- **Exercise**: Take the lines below from the first through the one that contains "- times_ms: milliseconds" and copy them exactly.

-------- Recorded information

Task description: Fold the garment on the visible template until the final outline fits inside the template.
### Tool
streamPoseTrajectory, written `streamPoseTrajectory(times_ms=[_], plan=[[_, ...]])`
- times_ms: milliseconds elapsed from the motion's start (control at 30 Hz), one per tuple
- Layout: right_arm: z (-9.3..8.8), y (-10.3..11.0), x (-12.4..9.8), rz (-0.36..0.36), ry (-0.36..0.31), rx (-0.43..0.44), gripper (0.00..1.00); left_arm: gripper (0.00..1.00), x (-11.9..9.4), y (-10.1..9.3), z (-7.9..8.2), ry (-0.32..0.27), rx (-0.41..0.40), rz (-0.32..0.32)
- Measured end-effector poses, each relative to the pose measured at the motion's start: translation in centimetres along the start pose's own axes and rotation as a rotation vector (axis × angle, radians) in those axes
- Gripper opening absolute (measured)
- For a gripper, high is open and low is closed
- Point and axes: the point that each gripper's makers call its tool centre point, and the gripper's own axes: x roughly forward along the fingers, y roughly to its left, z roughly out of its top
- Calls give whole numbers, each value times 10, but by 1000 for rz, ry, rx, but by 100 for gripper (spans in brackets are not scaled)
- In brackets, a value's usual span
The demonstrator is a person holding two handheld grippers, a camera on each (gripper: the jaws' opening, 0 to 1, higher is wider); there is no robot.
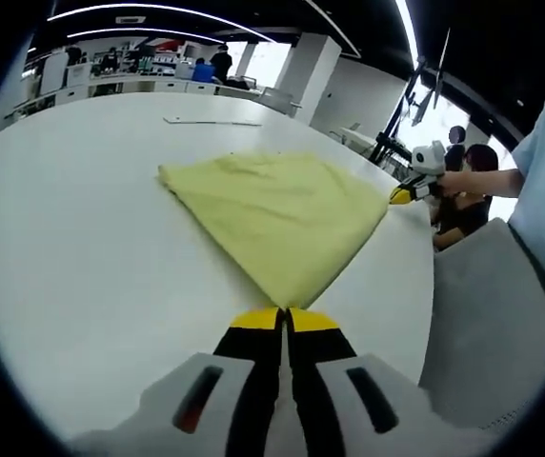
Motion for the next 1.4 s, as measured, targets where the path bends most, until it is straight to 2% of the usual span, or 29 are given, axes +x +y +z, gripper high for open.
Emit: streamPoseTrajectory(times_ms=[133,333,433,567,700,800,867,1067,1133,1200,1300,1400], plan=[[-9,5,0,-5,-2,17,0,0,-2,-7,-7,-1,-12,-2],[-13,10,-2,-2,-2,31,0,0,-7,-13,-14,-5,-24,3],[-15,12,0,2,-1,37,0,0,-6,-10,-14,-16,-48,23],[-15,13,0,-2,-7,41,0,0,-6,-10,-15,-22,-38,35],[-16,14,0,-10,-7,37,0,0,-7,-7,-13,-39,-81,46],[-14,11,-6,-43,-14,-12,0,6,-11,-5,-11,-43,-41,70],[-10,10,-12,-55,-30,-18,0,13,-17,-4,-4,-67,-29,78],[4,8,-25,-98,-83,-11,26,41,-33,-7,27,-162,12,88],[8,9,-27,-112,-96,-17,39,53,-36,-10,36,-183,46,94],[12,13,-28,-117,-116,-22,53,64,-38,-12,42,-206,63,98],[17,15,-28,-135,-129,-38,70,72,-39,-17,46,-221,62,94],[20,18,-27,-137,-134,-44,84,85,-40,-20,49,-239,63,98]])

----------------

- **Response below**:
Task description: Fold the garment on the visible template until the final outline fits inside the template.
### Tool
streamPoseTrajectory, written `streamPoseTrajectory(times_ms=[_], plan=[[_, ...]])`
- times_ms: milliseconds elapsed from the motion's start (control at 30 Hz), one per tuple

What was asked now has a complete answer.